• Task to complete: Transcribe only the lines between the first line of the records and the line containing "Room frame (metres): origin", inclusive, exactly as written.

• Study material:
++++++++++

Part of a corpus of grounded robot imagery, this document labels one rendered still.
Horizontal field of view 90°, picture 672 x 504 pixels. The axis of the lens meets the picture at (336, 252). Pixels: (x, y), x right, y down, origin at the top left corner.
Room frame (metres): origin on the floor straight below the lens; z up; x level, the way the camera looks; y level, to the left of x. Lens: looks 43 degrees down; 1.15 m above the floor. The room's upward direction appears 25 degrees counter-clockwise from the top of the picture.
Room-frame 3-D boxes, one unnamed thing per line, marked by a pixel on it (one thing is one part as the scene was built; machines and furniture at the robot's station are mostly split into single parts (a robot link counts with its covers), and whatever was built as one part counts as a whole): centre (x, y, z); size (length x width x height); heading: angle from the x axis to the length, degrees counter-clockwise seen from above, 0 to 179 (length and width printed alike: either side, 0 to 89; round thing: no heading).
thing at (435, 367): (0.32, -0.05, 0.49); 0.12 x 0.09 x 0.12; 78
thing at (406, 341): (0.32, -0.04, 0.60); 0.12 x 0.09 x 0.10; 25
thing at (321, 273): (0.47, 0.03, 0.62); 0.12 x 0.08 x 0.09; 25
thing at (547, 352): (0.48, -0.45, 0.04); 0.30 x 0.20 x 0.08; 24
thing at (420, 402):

++++++++++

• Exercise result:
Part of a corpus of grounded robot imagery, this document labels one rendered still.
Horizontal field of view 90°, picture 672 x 504 pixels. The axis of the lens meets the picture at (336, 252). Pixels: (x, y), x right, y down, origin at the top left corner.
Room frame (metres): origin on the floor straight below the lens; z up; x level, the way the camera looks; y level, to the left of x. Lens: looks 43 degrees down; 1.15 m above the floor. The room's upward direction appears 25 degrees counter-clockwise from the top of the picture.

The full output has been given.